Photo : Michelin Motorsport
Le couteau suisse japonais
Takaaki Nakagami, en retraite « officielle » depuis la fin de la saison 2024, a lui aussi fait quelques apparitions. De ce que l’on comprend, il est le pont entre le Japon et l’Europe pour le développement de la moto, un poste à responsabilité. Je n’ai jamais été particulièrement fan du Japonais, ni même été impressionné par son talent, mais force est de constater qu’il s’en sort pas trop mal cette année. Appelé une fois chez LCR, une fois dans l’équipe d’usine pour remplacer Marini et deux fois dans l’équipe test, ce couteau suisse a réussi à tirer son épingle du jeu en France, dans des conditions dantesques. La victoire de Zarco vous l’a fait oublier, mais « Taka » termine sixième de cette course ! Il s’agit de sa seule entrée dans les points en 2025, mais ça lui suffit pour scorer 10 unités, et terminer à la 23e place du général.

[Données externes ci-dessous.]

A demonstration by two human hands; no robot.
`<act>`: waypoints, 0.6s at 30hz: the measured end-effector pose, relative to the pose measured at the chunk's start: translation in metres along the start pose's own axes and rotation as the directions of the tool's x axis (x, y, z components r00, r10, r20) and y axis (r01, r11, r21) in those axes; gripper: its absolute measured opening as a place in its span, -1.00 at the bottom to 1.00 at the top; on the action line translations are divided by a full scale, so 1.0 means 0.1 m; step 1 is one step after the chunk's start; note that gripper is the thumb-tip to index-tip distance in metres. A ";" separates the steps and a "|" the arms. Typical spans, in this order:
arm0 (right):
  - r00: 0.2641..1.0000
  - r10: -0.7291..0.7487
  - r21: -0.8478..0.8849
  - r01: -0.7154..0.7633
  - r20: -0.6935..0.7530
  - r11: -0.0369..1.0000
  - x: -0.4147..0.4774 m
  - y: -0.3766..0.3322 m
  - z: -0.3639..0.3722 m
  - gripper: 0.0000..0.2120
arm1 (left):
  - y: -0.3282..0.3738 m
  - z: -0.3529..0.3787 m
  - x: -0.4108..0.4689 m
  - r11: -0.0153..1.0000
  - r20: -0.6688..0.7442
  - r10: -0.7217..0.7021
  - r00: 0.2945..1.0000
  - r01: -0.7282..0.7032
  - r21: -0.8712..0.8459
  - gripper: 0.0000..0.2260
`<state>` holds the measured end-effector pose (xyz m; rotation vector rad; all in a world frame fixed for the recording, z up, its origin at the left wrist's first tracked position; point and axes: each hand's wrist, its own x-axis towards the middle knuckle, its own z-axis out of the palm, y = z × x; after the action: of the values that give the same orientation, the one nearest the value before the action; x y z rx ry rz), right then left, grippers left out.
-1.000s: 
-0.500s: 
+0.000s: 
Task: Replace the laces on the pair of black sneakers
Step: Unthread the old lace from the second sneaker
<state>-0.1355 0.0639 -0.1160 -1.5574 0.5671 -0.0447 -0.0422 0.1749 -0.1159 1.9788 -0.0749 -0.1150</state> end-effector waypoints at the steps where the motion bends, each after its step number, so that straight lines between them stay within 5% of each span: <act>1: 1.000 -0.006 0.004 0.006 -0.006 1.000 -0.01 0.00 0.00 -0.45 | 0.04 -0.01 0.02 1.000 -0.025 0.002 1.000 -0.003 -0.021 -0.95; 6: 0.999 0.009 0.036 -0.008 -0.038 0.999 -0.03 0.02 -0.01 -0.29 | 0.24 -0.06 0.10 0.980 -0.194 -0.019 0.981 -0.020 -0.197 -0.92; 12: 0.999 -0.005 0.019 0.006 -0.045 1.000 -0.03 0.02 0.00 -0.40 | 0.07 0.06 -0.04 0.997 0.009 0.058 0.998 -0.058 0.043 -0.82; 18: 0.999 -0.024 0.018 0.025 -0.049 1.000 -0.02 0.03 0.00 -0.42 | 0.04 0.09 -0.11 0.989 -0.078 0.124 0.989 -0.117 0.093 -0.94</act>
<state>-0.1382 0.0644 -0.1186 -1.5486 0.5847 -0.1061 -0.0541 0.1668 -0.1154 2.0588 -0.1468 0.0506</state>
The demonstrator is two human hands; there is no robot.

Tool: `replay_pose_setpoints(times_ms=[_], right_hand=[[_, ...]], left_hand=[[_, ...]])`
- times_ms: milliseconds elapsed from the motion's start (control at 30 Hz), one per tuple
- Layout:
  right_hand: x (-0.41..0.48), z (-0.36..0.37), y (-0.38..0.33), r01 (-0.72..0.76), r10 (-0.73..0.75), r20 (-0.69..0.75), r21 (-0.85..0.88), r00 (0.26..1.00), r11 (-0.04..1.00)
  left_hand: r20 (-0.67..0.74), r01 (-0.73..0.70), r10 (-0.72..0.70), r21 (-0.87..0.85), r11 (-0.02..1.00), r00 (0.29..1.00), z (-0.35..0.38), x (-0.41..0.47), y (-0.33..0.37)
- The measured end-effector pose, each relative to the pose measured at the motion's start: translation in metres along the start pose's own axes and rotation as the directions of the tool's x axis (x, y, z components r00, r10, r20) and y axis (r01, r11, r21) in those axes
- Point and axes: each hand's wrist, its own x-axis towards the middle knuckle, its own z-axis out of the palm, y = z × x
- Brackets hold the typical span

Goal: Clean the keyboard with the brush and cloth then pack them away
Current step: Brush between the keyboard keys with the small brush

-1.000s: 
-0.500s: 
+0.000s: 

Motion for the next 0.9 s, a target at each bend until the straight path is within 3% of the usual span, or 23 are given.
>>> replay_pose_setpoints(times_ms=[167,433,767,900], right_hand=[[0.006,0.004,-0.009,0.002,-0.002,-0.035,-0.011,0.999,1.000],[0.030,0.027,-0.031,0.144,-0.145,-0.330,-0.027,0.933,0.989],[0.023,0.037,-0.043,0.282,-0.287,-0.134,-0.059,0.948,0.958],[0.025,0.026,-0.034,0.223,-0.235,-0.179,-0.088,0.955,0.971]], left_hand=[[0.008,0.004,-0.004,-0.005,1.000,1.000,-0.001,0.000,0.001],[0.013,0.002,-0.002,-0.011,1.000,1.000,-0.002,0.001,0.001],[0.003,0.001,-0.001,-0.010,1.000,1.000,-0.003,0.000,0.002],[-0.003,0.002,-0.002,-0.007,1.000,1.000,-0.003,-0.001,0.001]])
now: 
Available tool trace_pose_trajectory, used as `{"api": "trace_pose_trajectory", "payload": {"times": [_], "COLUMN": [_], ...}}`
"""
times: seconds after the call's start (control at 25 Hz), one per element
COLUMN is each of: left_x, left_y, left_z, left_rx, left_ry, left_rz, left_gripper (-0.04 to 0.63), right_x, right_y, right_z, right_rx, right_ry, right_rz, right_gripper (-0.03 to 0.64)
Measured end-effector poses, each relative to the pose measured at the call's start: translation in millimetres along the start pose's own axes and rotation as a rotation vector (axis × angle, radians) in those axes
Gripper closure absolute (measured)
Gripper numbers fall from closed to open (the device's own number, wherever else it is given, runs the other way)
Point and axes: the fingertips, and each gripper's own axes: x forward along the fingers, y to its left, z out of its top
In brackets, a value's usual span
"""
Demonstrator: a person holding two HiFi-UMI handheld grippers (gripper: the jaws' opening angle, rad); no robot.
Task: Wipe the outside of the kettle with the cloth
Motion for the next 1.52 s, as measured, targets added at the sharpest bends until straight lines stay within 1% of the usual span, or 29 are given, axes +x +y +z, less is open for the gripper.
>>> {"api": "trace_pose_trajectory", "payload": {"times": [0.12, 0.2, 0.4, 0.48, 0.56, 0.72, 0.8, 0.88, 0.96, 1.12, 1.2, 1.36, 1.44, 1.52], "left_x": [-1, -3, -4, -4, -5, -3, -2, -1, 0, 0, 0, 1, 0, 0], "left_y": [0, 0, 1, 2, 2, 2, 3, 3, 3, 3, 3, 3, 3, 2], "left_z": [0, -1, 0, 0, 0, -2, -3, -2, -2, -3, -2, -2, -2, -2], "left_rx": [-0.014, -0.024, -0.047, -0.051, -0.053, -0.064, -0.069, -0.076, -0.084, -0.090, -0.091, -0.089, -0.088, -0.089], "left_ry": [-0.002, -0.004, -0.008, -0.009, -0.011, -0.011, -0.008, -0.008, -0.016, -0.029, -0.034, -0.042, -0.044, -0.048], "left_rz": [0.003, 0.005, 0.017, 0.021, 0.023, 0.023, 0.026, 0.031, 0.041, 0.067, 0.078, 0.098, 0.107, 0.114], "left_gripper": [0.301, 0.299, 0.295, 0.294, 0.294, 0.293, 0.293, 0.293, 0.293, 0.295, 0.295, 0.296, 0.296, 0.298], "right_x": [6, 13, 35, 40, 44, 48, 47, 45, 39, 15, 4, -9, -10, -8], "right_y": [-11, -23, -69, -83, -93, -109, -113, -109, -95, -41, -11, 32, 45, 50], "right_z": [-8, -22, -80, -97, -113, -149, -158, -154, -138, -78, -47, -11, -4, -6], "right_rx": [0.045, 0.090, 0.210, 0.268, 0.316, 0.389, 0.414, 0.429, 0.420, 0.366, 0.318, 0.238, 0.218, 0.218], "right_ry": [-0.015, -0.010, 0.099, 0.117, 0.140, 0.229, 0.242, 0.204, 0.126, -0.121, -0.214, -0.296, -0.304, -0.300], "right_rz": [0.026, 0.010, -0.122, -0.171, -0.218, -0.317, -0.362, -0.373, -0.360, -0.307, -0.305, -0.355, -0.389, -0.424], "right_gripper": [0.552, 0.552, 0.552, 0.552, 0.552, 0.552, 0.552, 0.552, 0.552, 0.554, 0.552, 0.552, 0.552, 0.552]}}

Photo : Michelin Motorsport
Comment fait-il ?
Dernier sujet du jour, et pas des moindres : Pol Espargaro. Avec 29 points marqués en cinq courses, l’Espagnol m’a bluffé. Il est le mieux classé des remplaçants/wild-cards, de loin, et cela s’est vu en piste. Pour son grand retour en Tchéquie, à la place de Maverick Vinales chez Tech3, il est tout de suite entré dans le top 10, en Sprint comme en GP. Il était même huitième du GP en Hongrie, deux manches plus tard ! Sa vitesse lui a permis de réclamer haut et fort une place sur la grille dans les médias, ou alors, à défaut, une très belle offre d’une équipe WSBK. Même si c’était beaucoup plus compliqué en 2023 lors de sa dernière saison complète, il faut reconnaître que « Pollycio », à 34 ans, jouit encore d’une très belle pointe de vitesse.
Conclusion
Je tire mon chapeau à ces pilotes parfois appelés en dernière minute. La pression inhérente à ce métier doit être décuplée quand on ne prend pas régulièrement part aux courses, et tous s’en sont bien sortis cette année, avec une mention pour Pol Espargaro, toujours très affûté.
Qu’avez-vous pensé des remplaçants cette saison ? Dites-le-moi en commentaires !
Pour rappel, cet article ne reflète que la pensée de son auteur, et pas de l’entièreté de la rédaction.